*BRIEF*: Repeat the lines below exactly as written, please, from the line with "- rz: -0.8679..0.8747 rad" to the line with "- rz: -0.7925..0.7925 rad", both lines included, and no others.

* * * * * * * * *

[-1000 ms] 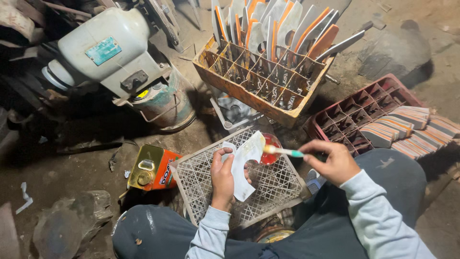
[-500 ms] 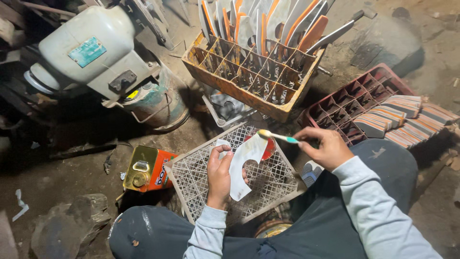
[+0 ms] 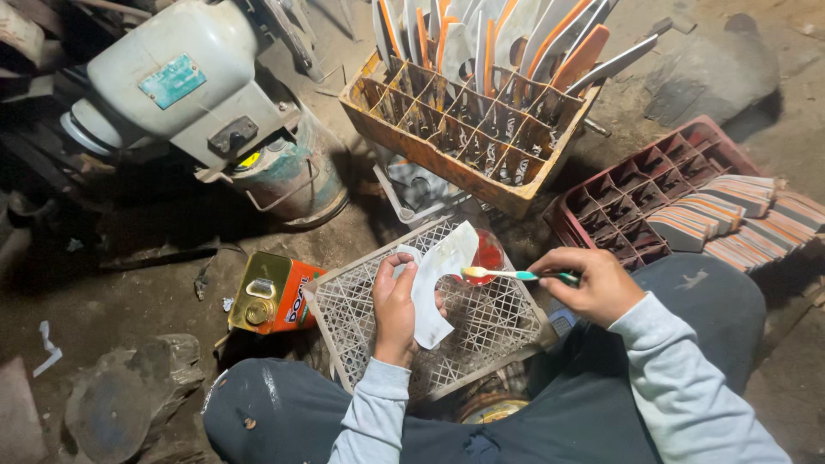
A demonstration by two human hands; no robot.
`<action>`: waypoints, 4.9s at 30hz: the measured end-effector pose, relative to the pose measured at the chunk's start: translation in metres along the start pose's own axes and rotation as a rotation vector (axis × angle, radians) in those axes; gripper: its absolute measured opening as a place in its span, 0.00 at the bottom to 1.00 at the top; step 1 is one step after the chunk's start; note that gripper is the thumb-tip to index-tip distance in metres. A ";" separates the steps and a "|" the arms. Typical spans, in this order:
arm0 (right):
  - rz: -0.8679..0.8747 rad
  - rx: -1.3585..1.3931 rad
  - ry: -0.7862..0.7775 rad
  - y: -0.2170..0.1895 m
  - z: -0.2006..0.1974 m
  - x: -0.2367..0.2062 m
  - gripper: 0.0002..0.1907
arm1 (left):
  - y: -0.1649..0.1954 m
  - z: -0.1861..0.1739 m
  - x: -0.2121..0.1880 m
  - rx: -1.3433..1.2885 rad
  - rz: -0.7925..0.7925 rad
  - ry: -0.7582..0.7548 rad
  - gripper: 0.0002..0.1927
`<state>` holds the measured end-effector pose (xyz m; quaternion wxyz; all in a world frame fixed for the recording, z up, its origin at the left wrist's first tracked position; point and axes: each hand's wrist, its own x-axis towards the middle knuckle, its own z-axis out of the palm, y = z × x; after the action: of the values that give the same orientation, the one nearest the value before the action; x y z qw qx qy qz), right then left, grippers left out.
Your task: The person sits on the floor and uses a toothbrush to apply red adhesive from a small container onto curved plastic parts. They handle several parts one at a time, applying glue to each and placing them into a compartmentalized crate.
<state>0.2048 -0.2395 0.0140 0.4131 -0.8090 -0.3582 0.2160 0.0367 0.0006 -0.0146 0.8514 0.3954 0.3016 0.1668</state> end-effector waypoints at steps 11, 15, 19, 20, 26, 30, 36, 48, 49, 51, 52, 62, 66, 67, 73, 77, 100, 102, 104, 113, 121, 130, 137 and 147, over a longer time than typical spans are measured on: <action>-0.056 -0.015 0.015 -0.003 -0.003 0.001 0.12 | -0.003 0.003 0.003 -0.033 0.016 -0.006 0.07; 0.005 -0.045 0.154 -0.007 0.003 0.002 0.12 | -0.008 0.005 0.003 -0.024 0.008 -0.036 0.07; -0.048 0.033 -0.037 -0.007 0.007 0.003 0.11 | -0.008 0.006 0.005 -0.034 0.028 -0.036 0.06; -0.039 0.023 0.008 -0.007 0.005 0.001 0.11 | -0.007 0.005 0.005 -0.040 0.036 -0.033 0.06; -0.074 -0.073 0.144 -0.005 -0.004 0.000 0.12 | -0.005 0.005 0.003 -0.024 -0.013 -0.048 0.07; 0.085 -0.126 0.219 -0.008 -0.011 0.011 0.11 | 0.000 0.007 -0.006 -0.027 -0.033 -0.122 0.08; -0.083 -0.103 0.379 -0.012 -0.017 0.007 0.11 | 0.007 0.007 -0.004 -0.031 -0.054 -0.086 0.06; -0.063 -0.040 0.194 -0.031 0.045 0.002 0.12 | -0.017 -0.001 0.011 -0.028 0.018 0.079 0.10; -0.009 -0.037 0.243 -0.031 0.041 0.002 0.11 | -0.017 -0.002 0.011 -0.031 0.015 0.108 0.10; -0.030 -0.076 0.313 -0.032 0.038 0.004 0.11 | -0.018 -0.002 0.012 -0.041 0.011 0.096 0.11; -0.041 -0.097 0.350 -0.033 0.037 0.004 0.11 | -0.019 -0.001 0.012 -0.046 0.009 0.088 0.11; 0.004 0.000 0.213 -0.043 0.053 -0.005 0.10 | -0.012 0.004 0.010 -0.102 0.084 0.113 0.08; -0.108 -0.142 0.376 -0.041 0.036 -0.005 0.10 | -0.006 0.003 0.010 -0.105 0.146 0.126 0.07; -0.124 -0.191 0.416 -0.042 0.035 -0.006 0.10 | -0.005 0.004 0.010 -0.112 0.155 0.119 0.07; -0.137 -0.046 0.270 -0.045 0.056 -0.009 0.11 | -0.009 0.010 0.008 -0.130 0.134 0.145 0.06; -0.093 -0.066 0.328 -0.035 0.041 -0.002 0.12 | -0.006 0.005 0.007 -0.129 0.158 0.135 0.07; -0.084 -0.136 0.448 -0.019 0.004 0.008 0.11 | -0.005 0.006 0.000 0.039 0.007 0.001 0.10; -0.059 -0.052 0.362 -0.025 0.018 0.000 0.12 | -0.008 0.005 0.001 -0.001 0.020 0.014 0.10; -0.102 -0.014 0.297 -0.029 0.033 -0.005 0.12 | -0.013 0.006 0.005 -0.026 0.042 0.035 0.10; -0.086 -0.099 0.433 -0.031 0.032 0.002 0.10 | -0.017 0.006 0.003 -0.058 0.119 0.069 0.10; -0.120 0.015 0.326 -0.044 0.056 -0.002 0.11 | -0.015 0.012 0.000 -0.108 0.165 0.075 0.10; -0.056 0.204 0.374 -0.021 0.055 -0.006 0.09 | -0.005 0.013 -0.001 -0.218 0.231 0.088 0.08; 0.234 0.840 -0.072 -0.034 0.140 -0.026 0.11 | -0.022 0.024 -0.009 -0.327 0.252 0.161 0.10; 0.245 0.549 -0.379 -0.008 0.018 0.010 0.12 | 0.053 -0.012 -0.027 0.859 0.762 -0.058 0.43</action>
<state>0.1966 -0.2190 0.0100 0.5123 -0.6503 -0.2573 0.4985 0.0058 0.0269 0.0309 0.5023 0.7909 0.1548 0.3135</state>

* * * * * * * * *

*WORKED SOLUTION*:
  - rz: -0.8679..0.8747 rad
  - rx: -1.3585..1.3931 rad
  - ry: -0.7862..0.7775 rad
  - y: -0.2170..0.1895 m
  - z: -0.2006..0.1974 m
  - x: -0.2367..0.2062 m
  - gripper: 0.0002..0.1907
arm1 (left):
  - y: -0.1649..0.1954 m
  - z: -0.1861..0.1739 m
  - x: -0.2121..0.1880 m
  - rx: -1.3433..1.2885 rad
  - rz: -0.7925..0.7925 rad

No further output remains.